**What you are asked to do**
Consider the data that follows and state how many lines contain the string "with", using the number alone.

**Source data**
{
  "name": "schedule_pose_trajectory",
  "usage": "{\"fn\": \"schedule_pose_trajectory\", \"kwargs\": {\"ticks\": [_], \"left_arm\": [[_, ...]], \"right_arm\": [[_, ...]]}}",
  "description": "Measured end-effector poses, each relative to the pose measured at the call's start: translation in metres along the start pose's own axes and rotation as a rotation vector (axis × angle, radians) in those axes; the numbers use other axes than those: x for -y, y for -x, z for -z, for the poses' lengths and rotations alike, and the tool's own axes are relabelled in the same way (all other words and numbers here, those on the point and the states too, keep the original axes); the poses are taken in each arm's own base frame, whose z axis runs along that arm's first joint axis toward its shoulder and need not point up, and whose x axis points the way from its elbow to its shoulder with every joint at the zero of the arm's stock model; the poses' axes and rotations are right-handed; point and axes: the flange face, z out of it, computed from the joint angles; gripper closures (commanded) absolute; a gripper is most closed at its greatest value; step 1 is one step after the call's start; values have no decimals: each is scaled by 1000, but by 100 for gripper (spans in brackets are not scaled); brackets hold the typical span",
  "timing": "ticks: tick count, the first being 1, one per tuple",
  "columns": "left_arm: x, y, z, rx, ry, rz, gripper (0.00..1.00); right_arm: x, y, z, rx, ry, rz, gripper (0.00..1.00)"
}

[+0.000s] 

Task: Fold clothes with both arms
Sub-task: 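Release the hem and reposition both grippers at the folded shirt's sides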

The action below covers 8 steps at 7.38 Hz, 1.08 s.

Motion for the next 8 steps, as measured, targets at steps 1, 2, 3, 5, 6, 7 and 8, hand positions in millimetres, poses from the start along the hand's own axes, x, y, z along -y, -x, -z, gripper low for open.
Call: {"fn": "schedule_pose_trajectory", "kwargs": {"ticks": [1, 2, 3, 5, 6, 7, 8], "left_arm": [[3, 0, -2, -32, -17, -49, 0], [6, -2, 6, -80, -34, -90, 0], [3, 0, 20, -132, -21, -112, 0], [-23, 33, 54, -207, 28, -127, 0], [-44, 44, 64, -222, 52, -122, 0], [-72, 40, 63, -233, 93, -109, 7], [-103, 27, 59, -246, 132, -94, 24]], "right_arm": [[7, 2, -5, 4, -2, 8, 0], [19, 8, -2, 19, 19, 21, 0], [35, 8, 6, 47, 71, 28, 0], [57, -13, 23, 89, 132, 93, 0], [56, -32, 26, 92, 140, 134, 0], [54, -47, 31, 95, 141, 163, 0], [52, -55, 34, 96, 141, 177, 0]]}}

**Solution**
2